Pubdate: Wed, 8 Oct 2003
Source: Modesto Bee, The (CA)
Copyright: 2003 The Modesto Bee
Contact:  http://www.modbee.com/
Details: http://www.mapinc.org/media/271
Author: Michael Doyle, Bee Washington Bureau

HOUSE PANEL GOES TO SCENE OF THE CRIME

WASHINGTON -- A record haul of marijuana plants in rural Tulare County has 
set the stage for a congressional investigation due to pay a visit to the 
Sierra Nevada on Friday.

By convening a House of Representatives subcommittee hearing in Sequoia 
National Park, lawmakers hope for a ground-level view of illicit drug 
production on public lands.

In a stroke of political fortune, the previously scheduled hearing date 
comes just days after authorities discovered an elaborate marijuana garden 
east of Porterville.

While the recent bust occurred on the Tule River Indian Reservation, 
officials say it illustrates a larger drug production problem frequenting 
remote stretches of national forests, national parks and other public 
property. The land is open, and the pot is proliferating.

"Back in the early 1980s, and up until recent times, it was local folks 
doing it," Al Delacruz, a National Park Service special agent at Sequoia 
and Kings Canyon national parks, said Tuesday. "But they've been totally 
displaced by the Mexican national cartels."

In California alone last year, law enforcement officers seized more than 
420,000 marijuana plants on national forests.

More than 90,000 additional marijuana plants were reported taken down from 
other Interior Department lands in California. Illicit methamphetamine labs 
are likewise infiltrating the state's public lands.

No one thinks the numbers capture the entire problem.

"Anecdotal evidence suggests that, at best, federal law enforcement 
officials identify about one-third to one-half of the marijuana cultivation 
sites," a congressional memo notes.

"Similarly, locating meth labs is difficult, given the mobility of meth 
production."

The memo from the House Government Reform Committee lays the foundation for 
Friday's scheduled hearing. Two subcommittees overseeing natural resources 
and drug policy are due to take part.

The hearing is expected to give park and forest managers, as well as local, 
state and federal law enforcement officials, a chance to spotlight specific 
California problems.

Officials began seeing these upward trends well before the recent Tulare 
County seizure of more than 72,000 high-grade marijuana plants.

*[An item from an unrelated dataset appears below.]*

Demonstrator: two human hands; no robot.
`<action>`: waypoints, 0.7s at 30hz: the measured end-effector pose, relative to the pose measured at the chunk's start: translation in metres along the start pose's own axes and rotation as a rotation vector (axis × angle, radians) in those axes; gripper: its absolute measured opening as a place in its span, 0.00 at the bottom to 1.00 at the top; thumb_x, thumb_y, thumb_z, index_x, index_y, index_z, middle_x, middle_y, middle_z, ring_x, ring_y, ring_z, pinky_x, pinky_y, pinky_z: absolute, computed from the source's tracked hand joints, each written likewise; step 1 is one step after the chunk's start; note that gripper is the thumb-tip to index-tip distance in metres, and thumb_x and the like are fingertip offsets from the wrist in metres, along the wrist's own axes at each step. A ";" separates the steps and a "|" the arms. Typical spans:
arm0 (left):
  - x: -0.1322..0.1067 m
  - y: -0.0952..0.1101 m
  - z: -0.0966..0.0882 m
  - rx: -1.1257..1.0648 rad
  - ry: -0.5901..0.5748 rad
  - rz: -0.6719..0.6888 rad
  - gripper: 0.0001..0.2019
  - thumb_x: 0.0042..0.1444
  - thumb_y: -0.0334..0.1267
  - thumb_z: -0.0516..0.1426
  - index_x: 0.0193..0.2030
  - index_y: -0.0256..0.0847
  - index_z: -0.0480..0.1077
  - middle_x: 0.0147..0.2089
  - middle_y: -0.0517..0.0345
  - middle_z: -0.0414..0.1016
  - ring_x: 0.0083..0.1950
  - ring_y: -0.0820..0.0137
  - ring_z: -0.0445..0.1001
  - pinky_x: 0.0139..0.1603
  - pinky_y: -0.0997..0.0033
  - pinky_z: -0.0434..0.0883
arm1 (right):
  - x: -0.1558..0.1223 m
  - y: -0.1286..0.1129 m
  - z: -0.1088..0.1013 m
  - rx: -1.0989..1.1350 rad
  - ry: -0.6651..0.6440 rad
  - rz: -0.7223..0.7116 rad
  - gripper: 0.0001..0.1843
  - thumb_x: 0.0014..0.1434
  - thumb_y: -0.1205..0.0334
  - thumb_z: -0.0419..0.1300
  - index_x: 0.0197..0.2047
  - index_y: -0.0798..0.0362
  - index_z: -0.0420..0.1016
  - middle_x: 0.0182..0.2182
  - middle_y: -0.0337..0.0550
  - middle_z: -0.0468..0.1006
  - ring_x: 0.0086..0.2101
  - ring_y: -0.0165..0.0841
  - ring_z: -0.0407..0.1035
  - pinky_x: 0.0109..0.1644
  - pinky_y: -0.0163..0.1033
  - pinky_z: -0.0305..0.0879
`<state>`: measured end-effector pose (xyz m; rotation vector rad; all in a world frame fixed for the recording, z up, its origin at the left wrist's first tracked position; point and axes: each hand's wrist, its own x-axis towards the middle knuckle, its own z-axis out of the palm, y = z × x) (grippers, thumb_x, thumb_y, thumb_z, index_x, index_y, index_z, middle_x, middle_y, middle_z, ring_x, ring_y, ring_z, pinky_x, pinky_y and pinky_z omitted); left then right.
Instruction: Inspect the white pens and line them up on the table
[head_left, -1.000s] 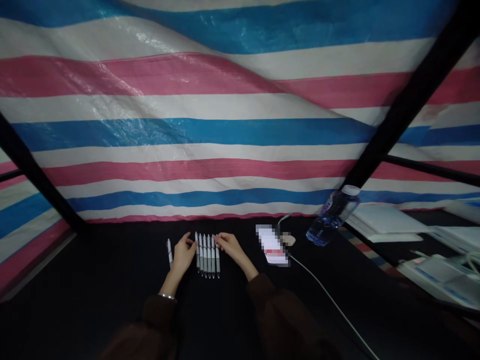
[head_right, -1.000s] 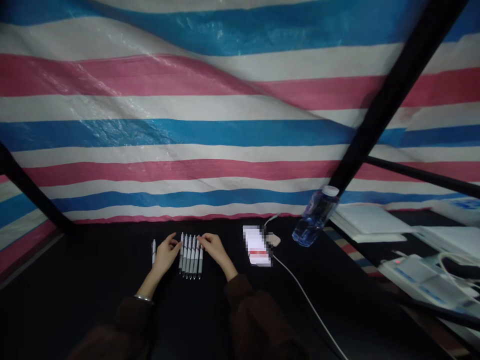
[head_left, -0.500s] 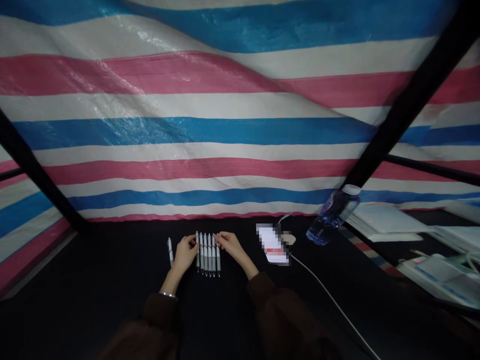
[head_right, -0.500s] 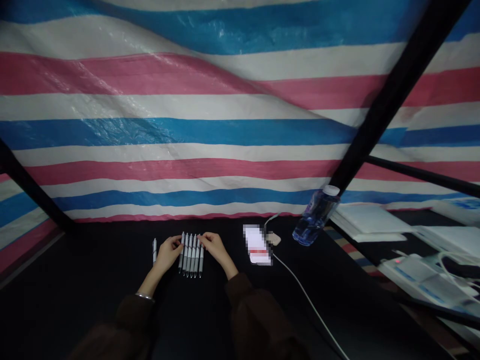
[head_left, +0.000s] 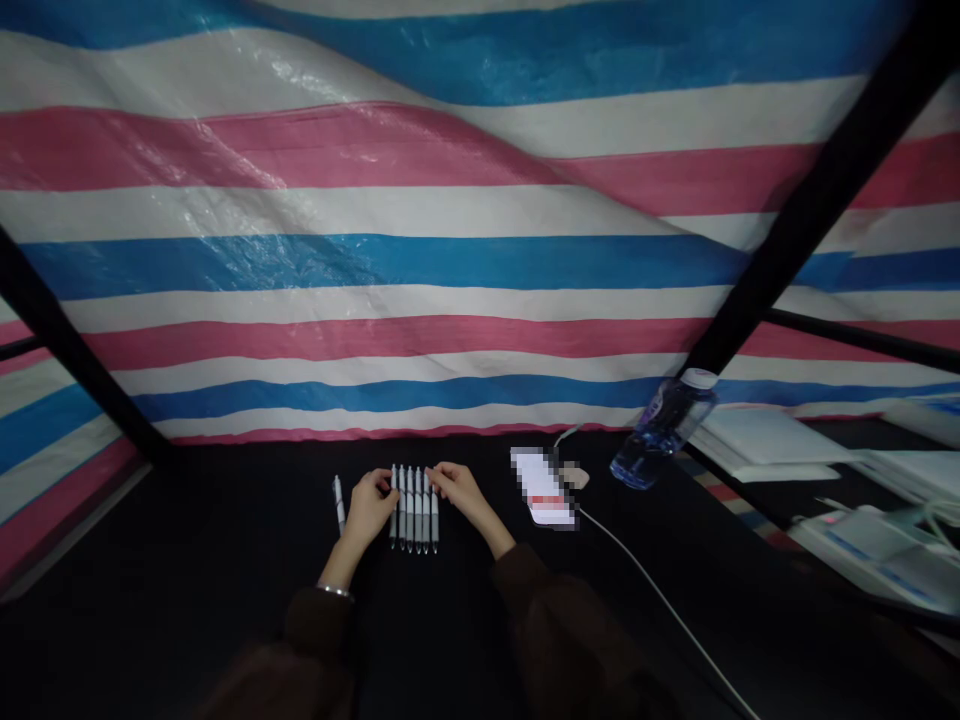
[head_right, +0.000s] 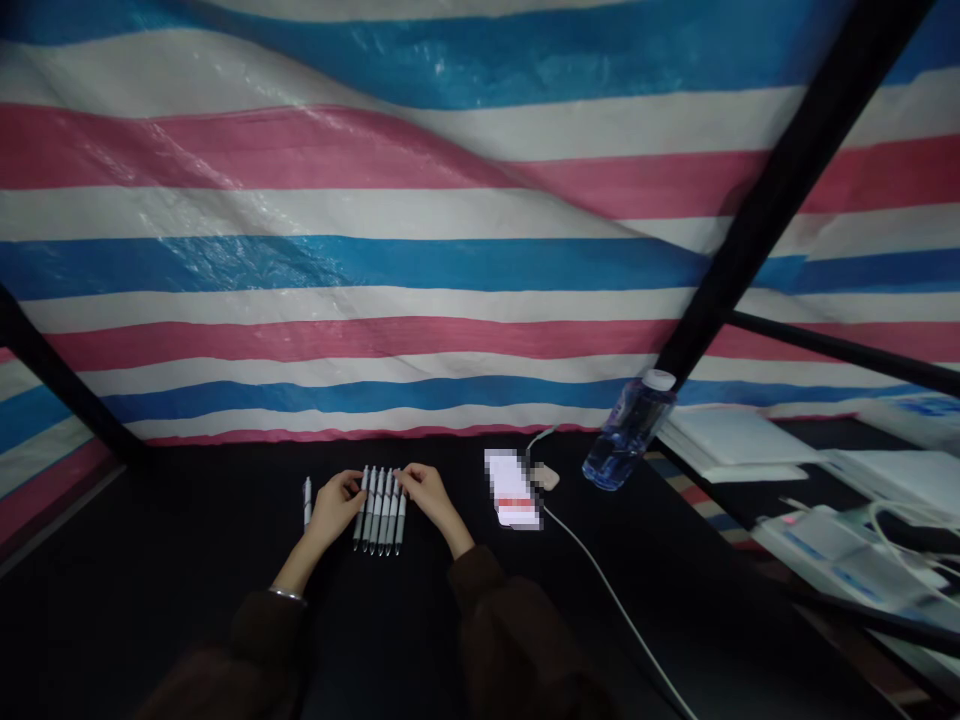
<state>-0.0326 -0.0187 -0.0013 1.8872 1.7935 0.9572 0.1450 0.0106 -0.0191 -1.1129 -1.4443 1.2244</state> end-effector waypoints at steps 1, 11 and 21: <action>-0.002 0.004 -0.004 0.048 0.024 -0.001 0.11 0.48 0.33 0.54 0.40 0.37 0.70 0.29 0.59 0.69 0.30 0.73 0.68 0.31 0.75 0.64 | 0.000 0.000 0.000 0.005 0.002 0.000 0.18 0.49 0.49 0.57 0.19 0.54 0.64 0.16 0.34 0.62 0.18 0.24 0.54 0.20 0.30 0.46; -0.013 0.016 -0.019 0.756 0.300 -0.288 0.16 0.54 0.35 0.48 0.47 0.30 0.64 0.41 0.39 0.67 0.43 0.54 0.68 0.37 0.60 0.64 | -0.001 -0.002 0.000 -0.004 0.012 -0.001 0.18 0.49 0.48 0.57 0.20 0.54 0.65 0.16 0.33 0.61 0.17 0.24 0.54 0.19 0.30 0.47; -0.007 0.004 -0.014 0.488 0.208 -0.319 0.18 0.57 0.29 0.42 0.54 0.33 0.58 0.39 0.41 0.72 0.39 0.60 0.74 0.34 0.67 0.65 | 0.000 0.000 0.001 0.013 0.005 0.004 0.18 0.49 0.48 0.57 0.20 0.54 0.64 0.16 0.34 0.63 0.17 0.24 0.54 0.21 0.31 0.49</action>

Park spokeswoman Alex Picavet said border control measures imposed after 
the Sept. 11, 2001, terrorist attacks may have further driven Mexican-based 
drug gangs to move their production to U.S. public lands.

But the Interior Department also has made changes since the terrorist 
attacks, boosting law enforcement efforts with increased staffing and a new 
administrative post for law enforcement and security.

The Forest Service, which manages three times as many acres in California 
as the National Park Service , has encountered similar drug problems. In 
June, for example, authorities removed an estimated 40,000 opium poppies 
from a hillside in the Sierra National Forest.

Friday's hearing is scheduled to begin at 10 a.m. at Wuksachi Village and 
Lodge, 64740 Wuksachi Way, in Sequoia National Park.